March 08, 2023
The first six of the widely acknowledged fundamentals of marksmanship—stance, grip, sight alignment, sight picture, trigger control and breath control—are relatively straightforward. But the seventh and final fundamental, follow-through, isn't as easily understood and therefore tends to be de-emphasized.
Since it occurs after the shot is fired, many view follow-through as merely an afterthought. However, follow-through matters. In armed conflict, lack of follow-through may cause you to miss your adversary, fail to stop him or fail to detect an additional deadly threat.
There are two components to follow-through: mechanical and mental. Mechanical follow-through means ensuring your gun is ready to fire another shot. This entails resetting the trigger and reacquiring your sights. If your gun is empty, mechanical follow-through encompasses reloading. If your gun has malfunctioned, follow-through mandates you clear it and be ready to fire additional shots, as required.
Mechanical follow-through is a “hard skill”—one that's not overly dependent on outside factors. In this case, to fire another round, there's a finite number of options. Resetting the trigger is step one. Then, if the pistol doesn't fire, you need to take remedial action to get the gun back into action—although with a revolver the solution is to simply press the trigger again.
While hard skills require a degree of attention, with practice, you should be able to perform them virtually on autopilot.
The second half of the follow-through is mental. It requires assessment, decision making and adaptation. These are considered “soft skills,” and they are far less predictable than hard skills.
You must master the mechanical aspects of follow-through to free your mind for the harder-to-solve, soft-skill problems you may encounter. After all, if your brain is overly focused on making your pistol run, how can you expect to make appropriate split-second decisions during a deadly force encounter?
Just as mechanical follow-through ensures your gun is always ready to fire, mental follow-through ensures you are poised to deliver additional shots on target. This starts with staying on your sights after each shot.
If you fire once, you should acquire two sight pictures: the initial sight picture you used to take the shot, then another sight picture as the gun comes out of recoil. If you fire twice, it's three sight pictures, and so on.
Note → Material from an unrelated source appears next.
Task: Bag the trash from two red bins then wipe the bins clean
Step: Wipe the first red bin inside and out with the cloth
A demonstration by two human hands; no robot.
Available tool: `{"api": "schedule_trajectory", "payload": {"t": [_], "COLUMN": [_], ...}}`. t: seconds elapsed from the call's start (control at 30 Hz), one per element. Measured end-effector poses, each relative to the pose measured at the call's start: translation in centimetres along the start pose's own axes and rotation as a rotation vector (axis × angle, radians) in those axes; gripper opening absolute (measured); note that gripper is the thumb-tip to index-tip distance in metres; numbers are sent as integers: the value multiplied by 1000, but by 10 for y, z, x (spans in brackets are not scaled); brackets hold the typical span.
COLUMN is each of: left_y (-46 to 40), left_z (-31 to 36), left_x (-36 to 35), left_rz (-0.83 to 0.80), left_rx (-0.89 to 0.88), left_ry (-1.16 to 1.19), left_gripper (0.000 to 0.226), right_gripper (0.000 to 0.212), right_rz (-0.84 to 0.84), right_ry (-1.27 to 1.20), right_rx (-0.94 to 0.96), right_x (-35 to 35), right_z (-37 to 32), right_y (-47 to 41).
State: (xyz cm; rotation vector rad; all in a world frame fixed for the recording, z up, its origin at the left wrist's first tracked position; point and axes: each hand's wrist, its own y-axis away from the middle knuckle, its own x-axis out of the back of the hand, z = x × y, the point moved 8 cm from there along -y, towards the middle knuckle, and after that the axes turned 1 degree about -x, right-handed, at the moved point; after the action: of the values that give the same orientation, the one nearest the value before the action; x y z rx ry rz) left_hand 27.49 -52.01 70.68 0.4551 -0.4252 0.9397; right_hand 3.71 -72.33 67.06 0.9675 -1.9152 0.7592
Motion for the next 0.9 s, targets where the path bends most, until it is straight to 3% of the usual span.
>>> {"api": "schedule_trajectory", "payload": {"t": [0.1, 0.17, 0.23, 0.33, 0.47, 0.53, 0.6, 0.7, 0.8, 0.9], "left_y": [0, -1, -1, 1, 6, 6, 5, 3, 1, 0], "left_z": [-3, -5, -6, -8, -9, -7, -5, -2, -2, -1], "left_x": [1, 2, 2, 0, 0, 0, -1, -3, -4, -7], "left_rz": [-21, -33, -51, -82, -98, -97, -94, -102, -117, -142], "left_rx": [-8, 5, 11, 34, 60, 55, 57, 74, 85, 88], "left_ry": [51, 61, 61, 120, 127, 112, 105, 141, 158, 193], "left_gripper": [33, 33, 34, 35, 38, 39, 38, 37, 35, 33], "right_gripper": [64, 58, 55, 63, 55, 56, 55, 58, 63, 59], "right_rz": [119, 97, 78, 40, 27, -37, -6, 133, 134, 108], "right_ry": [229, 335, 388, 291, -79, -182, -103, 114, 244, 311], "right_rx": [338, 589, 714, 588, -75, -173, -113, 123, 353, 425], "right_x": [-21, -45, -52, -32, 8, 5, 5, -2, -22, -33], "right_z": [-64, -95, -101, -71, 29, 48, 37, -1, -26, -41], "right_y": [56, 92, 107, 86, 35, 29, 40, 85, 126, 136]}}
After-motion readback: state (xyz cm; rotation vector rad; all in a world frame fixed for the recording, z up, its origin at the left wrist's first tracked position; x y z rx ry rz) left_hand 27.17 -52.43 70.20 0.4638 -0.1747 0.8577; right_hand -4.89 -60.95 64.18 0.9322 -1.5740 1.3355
Staying on your sights is not only important for follow-up shots, but it also helps ensure you hit with the first shot. If you start to look over your sights to see your rounds impact, there's a chance you will alter the orientation of your muzzle enough to miss.
Nowhere is this more evident than on a steel plate rack. A shooter who wants to see the plate fall will often bring his head slightly up and, subsequently, his muzzle down. Depending on distance from the target, the size of the plate and the degree to which this occurs, shots tend to impact just below the plate.
Staying on your sights helps to ensure your first hit and sets you up for additional hits. But let's consider the notion of mental follow-through in real-world defensive application.
Handgun rounds, regardless of caliber, aren't likely to immediately incapacitate unless they are exceptionally well-placed. You need to be ready to fire until the threat has stopped.
There's no way to predict how many rounds that will take. A good indication that your hits are effective is when the assailant's body crumples, but even that doesn't mean he's out of the fight.
Even if he's fallen and has sustained a wound that will eventually be fatal, that doesn't preclude an assailant from shooting you from the ground before he succumbs to his wounds.
Another component to mental follow-through is tracking the assailant to the ground to assess whether he still poses a deadly threat. If he does, be prepared to fire additional rounds. When you've confirmed he no longer poses a threat, it's time to scan for additional threats.
There are several schools of thought regarding the best way to scan. Some scan with their eyes and gun moving together so that if a deadly threat is detected, it can immediately be engaged. Others prefer to keep the gun in a neutral orientation, like a High Ready position, and scan moving only their head and torso.
There are pros and cons to each of these methods, but what's most important is that you actively look for additional threats to break up the tunnel vision that's likely to manifest because of your body's physiological reaction to having been involved in a shooting. Turning your head enables you to compensate for the diminished peripheral vision from which tunnel vision gets its name.
While follow-through is the last of the seven marksmanship fundamentals, it's not necessarily the least important. If you don't follow through, you could miss your target. Even if you hit, statistics bear out that it will likely take more than one hit with a handgun round to end the fight.
During a deadly-force encounter, you and your gun need to be ready to fire additional rounds. When you're confident the threat has been stopped, scan to make sure your world is safe. These are elements of follow-through, the most underrated marksmanship fundamental.